YOUR GOAL
Only the lines with the string "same" are needed; return each of them from the entries below.

(INFORMATION GIVEN)

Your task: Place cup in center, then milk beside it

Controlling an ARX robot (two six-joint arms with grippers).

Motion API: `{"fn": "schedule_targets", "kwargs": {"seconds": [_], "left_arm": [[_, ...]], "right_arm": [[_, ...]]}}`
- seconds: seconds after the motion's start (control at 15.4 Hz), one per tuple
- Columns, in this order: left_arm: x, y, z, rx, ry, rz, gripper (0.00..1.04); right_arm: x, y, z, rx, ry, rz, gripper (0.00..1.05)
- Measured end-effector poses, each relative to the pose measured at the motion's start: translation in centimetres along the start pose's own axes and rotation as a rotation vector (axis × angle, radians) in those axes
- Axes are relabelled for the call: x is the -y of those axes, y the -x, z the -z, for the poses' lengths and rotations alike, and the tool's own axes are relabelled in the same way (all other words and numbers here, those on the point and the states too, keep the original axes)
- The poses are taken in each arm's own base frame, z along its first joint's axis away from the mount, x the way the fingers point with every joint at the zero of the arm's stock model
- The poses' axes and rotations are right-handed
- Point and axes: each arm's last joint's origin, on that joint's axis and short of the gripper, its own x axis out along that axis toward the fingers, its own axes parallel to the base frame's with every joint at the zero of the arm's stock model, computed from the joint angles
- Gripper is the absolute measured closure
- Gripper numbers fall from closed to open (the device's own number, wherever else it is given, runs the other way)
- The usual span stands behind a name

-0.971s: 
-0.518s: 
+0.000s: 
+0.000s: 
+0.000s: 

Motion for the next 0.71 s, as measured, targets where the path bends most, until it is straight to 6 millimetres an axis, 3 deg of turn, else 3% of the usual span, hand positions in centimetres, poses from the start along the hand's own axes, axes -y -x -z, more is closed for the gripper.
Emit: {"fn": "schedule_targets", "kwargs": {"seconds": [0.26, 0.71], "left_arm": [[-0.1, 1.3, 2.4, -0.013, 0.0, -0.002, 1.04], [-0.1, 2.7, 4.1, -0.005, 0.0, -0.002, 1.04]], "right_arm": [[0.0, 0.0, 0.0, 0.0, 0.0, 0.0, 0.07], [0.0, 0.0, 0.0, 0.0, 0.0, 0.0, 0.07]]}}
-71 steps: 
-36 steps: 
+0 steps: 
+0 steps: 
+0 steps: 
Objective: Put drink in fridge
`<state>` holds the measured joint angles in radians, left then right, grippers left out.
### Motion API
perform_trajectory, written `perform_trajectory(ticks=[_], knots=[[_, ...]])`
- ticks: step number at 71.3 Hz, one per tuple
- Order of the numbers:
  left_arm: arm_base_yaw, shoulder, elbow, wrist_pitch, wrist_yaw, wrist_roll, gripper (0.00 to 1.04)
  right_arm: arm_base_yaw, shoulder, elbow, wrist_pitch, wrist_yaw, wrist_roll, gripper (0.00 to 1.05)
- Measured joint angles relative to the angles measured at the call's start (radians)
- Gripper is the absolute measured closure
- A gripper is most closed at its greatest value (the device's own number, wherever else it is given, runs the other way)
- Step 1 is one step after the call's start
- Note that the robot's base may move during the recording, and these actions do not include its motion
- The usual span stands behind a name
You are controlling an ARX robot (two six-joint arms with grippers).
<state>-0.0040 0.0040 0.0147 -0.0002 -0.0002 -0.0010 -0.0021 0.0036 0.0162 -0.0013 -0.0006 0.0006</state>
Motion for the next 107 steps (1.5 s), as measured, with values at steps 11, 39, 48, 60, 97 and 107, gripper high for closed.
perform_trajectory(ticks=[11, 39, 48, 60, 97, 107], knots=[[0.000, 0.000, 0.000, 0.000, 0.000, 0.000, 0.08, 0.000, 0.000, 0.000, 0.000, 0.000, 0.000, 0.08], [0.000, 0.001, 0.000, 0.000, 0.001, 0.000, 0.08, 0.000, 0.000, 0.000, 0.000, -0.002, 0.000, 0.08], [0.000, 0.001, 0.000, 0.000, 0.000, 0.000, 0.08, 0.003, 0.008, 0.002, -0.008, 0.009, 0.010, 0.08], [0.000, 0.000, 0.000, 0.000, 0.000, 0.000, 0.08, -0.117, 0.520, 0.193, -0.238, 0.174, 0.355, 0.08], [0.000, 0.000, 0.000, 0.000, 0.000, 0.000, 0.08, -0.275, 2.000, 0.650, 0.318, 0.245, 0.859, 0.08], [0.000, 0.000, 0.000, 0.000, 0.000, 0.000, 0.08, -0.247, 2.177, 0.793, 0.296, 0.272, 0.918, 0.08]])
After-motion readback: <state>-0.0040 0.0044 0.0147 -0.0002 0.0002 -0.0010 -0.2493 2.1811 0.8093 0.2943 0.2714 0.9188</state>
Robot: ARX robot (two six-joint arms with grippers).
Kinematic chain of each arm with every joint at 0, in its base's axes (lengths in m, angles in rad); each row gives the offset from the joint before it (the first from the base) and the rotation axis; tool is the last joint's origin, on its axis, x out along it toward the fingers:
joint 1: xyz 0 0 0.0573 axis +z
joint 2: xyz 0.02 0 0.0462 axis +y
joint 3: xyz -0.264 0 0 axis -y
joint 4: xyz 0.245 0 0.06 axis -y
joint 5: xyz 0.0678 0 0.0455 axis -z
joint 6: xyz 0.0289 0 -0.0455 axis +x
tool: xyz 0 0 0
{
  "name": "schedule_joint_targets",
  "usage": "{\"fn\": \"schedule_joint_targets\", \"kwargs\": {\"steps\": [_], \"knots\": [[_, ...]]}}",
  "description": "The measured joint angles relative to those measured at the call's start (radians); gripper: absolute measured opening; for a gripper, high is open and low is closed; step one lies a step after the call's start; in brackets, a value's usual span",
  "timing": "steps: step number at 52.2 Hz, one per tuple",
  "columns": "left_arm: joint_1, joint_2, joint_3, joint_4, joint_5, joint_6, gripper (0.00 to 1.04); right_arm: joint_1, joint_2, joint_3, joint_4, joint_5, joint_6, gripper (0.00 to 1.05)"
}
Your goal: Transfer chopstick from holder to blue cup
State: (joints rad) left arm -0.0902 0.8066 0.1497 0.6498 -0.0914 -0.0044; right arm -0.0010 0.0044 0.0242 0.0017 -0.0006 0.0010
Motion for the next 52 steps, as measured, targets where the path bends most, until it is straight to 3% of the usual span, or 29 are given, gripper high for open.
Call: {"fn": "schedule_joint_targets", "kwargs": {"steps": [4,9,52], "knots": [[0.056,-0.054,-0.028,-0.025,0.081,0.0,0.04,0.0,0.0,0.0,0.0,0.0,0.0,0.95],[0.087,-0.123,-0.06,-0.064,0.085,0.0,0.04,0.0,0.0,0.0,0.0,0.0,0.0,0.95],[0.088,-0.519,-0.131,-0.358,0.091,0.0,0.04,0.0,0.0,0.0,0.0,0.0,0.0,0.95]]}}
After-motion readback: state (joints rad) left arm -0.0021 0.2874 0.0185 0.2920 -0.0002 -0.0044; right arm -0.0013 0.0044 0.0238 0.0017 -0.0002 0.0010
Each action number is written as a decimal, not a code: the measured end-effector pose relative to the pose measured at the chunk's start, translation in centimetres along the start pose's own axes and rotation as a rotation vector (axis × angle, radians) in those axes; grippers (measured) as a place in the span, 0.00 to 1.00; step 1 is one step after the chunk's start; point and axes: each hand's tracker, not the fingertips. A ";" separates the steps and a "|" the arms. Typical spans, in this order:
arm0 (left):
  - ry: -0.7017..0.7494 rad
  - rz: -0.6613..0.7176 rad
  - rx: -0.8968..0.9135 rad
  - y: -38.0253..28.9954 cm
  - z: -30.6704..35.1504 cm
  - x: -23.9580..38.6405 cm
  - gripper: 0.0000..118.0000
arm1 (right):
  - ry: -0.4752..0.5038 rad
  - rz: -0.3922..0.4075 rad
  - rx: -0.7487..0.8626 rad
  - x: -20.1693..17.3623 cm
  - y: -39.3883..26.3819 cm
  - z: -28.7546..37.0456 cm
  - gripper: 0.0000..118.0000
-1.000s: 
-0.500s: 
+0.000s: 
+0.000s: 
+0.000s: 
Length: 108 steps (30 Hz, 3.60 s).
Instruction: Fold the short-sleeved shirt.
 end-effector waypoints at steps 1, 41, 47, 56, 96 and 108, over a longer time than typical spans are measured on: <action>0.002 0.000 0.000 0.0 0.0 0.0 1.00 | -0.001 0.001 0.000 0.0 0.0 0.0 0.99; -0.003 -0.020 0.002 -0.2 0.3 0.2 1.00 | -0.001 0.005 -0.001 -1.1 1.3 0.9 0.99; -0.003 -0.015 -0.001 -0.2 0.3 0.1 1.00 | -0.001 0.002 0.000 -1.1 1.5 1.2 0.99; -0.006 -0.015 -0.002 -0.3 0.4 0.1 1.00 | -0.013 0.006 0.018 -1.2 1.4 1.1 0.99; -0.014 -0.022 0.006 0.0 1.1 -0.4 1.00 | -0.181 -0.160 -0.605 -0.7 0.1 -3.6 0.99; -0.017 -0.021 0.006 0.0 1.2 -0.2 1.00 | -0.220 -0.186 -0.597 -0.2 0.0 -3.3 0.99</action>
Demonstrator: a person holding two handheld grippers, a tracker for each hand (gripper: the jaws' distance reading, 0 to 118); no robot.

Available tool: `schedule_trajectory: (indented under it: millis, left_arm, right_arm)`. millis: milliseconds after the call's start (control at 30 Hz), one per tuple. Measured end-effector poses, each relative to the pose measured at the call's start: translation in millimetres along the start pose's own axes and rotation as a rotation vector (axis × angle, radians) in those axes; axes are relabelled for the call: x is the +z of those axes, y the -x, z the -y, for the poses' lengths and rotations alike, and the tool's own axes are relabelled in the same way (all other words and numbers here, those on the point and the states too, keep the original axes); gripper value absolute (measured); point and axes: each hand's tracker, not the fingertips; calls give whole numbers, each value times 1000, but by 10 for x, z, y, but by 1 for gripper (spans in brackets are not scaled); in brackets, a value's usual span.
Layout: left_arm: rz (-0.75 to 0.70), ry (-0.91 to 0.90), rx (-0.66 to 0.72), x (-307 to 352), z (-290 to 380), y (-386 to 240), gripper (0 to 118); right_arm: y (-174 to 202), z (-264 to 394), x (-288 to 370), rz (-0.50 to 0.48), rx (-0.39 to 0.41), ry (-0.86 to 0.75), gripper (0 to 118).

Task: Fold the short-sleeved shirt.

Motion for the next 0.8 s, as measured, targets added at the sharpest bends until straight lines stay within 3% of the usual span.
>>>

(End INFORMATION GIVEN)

SOLUTION TO THIS EXERCISE
- Axes are relabelled for the call: x is the -y of those axes, y the -x, z the -z, for the poses' lengths and rotations alike, and the tool's own axes are relabelled in the same way (all other words and numbers here, those on the point and the states too, keep the original axes)
Available tool: `schedule_trajectory: (indented under it: millis, left_arm, right_arm)`. millis: milliseconds after the call's start (control at 30 Hz), one per tuple. Measured end-effector poses, each relative to the pose measured at the call's start: translation in millimetres along the start pose's own axes and rotation as a rotation vector (axis × angle, radians) in those axes; axes are relabelled for the call: x is the +z of those axes, y the -x, z the -y, for the poses' lengths and rotations alike, and the tool's own axes are relabelled in the same way (all other words and numbers here, those on the point and the states too, keep the original axes); gripper value absolute (measured); point and axes: each hand's tracker, not the fingertips; calls give whole numbers, each value times 1000, but by 10 for x, z, y, but by 1 for gripper (spans in brackets are not scaled); in brackets, a value's usual span.

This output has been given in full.